État honnête des preuves : aucun essai randomisé de PCT chez les athlètes. Logique empruntée à l’hypogonadisme clinique, où ces médicaments font manifestement monter LH, FSH et testostérone. Tout protocole précis lu en ligne relève du consensus, pas des données.
Quand un médecin les utilise
À partir du premier bilan sanguin post-usage. LH/FSH supprimées avec testostérone basse et symptômes, plusieurs semaines après élimination : voilà le tableau qui déclenche un traitement. Le moment dépend des composés et de leur durée d’élimination. Il existe des contre-indications et des effets indésirables. C’est pourquoi c’est une décision de prescription et pourquoi ce site ne publie pas de calendrier.
Garder ce que vous avez construit
La fenêtre hormonale basse est là où les gains se perdent, et la perte est surtout comportementale :
- Entraînez-vous dur. La tension mécanique est le signal qui garde le muscle. Le volume peut baisser ; l’intensité ne doit pas.
- Protéines 1,6–2,2 g par kg de poids corporel, réparties sur la journée.
- Pas de régime. Un déficit calorique par-dessus une testostérone basse double la perte de muscle.
- Dormez. La récupération de l’axe et celle de l’humeur en dépendent toutes deux.
- Attendez-vous à une humeur basse pendant quelques semaines ; si elle persiste, c’est un chiffre hormonal à vérifier et un médecin à voir, pas une épreuve de caractère.
Un peu de volume part avec l’eau et le glycogène. La force reste en grande partie si vous continuez à soulever. Les noyaux musculaires ajoutés restent quoi qu’il arrive, c’est pourquoi regagner plus tard est plus rapide que la première fois.
Questions fréquentes
Ai-je besoin d'une PCT ?
Cela dépend du bilan sanguin. Une exposition courte récupère souvent seule ; une exposition longue ou lourde a plus de chances d'avoir besoin d'aide. Testez 4–6 semaines après élimination et laissez un médecin décider d'après LH, FSH et testostérone.
Combien de temps avant que la testostérone revienne ?
LH et FSH en quelques semaines, testostérone en quelques mois pour la plupart. Les études documentent des cas au-delà d'un an.
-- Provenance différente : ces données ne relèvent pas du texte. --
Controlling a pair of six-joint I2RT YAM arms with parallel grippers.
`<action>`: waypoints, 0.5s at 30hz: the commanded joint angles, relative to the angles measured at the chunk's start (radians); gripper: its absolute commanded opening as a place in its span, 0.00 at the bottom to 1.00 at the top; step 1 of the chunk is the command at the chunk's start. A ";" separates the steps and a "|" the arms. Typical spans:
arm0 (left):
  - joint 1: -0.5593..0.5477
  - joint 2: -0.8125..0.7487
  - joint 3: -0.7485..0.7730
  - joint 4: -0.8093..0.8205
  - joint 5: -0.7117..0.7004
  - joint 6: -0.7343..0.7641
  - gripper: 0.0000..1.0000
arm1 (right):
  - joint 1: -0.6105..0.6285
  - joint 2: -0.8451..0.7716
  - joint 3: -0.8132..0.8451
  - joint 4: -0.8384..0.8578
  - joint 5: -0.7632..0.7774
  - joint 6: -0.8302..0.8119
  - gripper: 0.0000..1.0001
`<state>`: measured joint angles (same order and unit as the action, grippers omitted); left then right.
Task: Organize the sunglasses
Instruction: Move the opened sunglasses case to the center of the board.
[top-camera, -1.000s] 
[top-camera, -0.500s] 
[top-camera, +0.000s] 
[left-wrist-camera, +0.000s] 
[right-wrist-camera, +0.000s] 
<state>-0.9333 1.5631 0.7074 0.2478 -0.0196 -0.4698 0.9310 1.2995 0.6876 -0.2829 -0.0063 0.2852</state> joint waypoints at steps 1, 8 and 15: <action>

Large fourchette, imprévisible à l'échelle individuelle.
Que font les médicaments de PCT ?
Les SERM bloquent le rétrocontrôle œstrogénique dans le cerveau, ce qui fait monter LH et FSH. L'hCG imite la LH et stimule les testicules. Les deux sont des médicaments sur ordonnance, utilisés hors AMM, choisis et planifiés par un médecin.
Comment garder mes gains à l'arrêt ?
Gardez l'intensité à la salle, gardez les protéines à 1,6–2,2 g par kg, dormez, et ne coupez pas fortement les calories pendant cette fenêtre. Une certaine perte de volume est normale ; la force reste en grande partie si vous continuez à soulever.
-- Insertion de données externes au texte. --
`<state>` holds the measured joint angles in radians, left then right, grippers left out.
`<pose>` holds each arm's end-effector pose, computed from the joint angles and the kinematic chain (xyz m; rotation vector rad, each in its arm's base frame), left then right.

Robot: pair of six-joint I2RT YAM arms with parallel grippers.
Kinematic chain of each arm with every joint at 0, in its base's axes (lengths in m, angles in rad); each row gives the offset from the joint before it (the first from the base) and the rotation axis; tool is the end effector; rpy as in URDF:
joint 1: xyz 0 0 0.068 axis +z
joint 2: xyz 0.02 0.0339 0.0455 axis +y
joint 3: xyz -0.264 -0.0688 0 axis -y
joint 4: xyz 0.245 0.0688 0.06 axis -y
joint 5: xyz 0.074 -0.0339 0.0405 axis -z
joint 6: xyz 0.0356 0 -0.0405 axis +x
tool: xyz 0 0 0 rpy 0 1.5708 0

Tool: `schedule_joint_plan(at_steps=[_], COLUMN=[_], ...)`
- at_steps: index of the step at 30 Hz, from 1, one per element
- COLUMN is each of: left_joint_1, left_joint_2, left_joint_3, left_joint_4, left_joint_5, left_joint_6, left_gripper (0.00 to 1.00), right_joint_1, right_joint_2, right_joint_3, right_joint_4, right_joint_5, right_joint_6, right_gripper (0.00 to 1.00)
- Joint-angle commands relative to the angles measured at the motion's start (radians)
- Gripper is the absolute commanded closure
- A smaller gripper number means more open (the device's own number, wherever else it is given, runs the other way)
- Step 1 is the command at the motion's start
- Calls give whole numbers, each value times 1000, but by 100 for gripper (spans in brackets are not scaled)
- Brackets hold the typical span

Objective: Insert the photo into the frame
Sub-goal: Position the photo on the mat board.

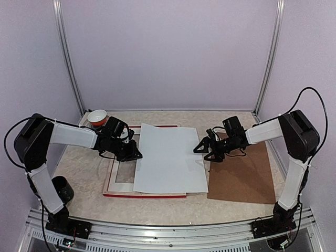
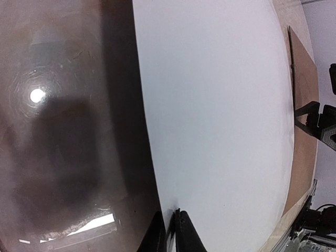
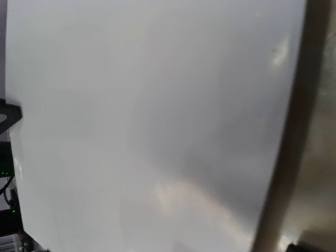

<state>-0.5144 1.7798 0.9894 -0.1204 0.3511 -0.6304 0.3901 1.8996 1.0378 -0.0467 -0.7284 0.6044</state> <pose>0.3036 -0.1856 0.1550 0.0071 2.6389 -0.8814 0.3352 0.1634 0.1372 -0.0608 2.6241 1.2988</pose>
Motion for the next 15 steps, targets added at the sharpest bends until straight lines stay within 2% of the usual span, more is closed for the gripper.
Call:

Cela s'applique-t-il aux femmes ?
L'axe est le même mais les données manquent ; le marqueur habituel est le retour du cycle. Travaillez avec un gynécologue ou un endocrinologue, pas avec des protocoles masculins.
Sources
- Rahnema CD et al. Anabolic steroid-induced hypogonadism: diagnosis and treatment. Fertility and Sterility, 2014.
- Physical, psychological and biochemical recovery from anabolic steroid-induced hypogonadism: a scoping review. Endocrine Connections, 2023.
- Smit DL et al. Health effects of androgen abuse: a review of the HAARLEM study. 2022.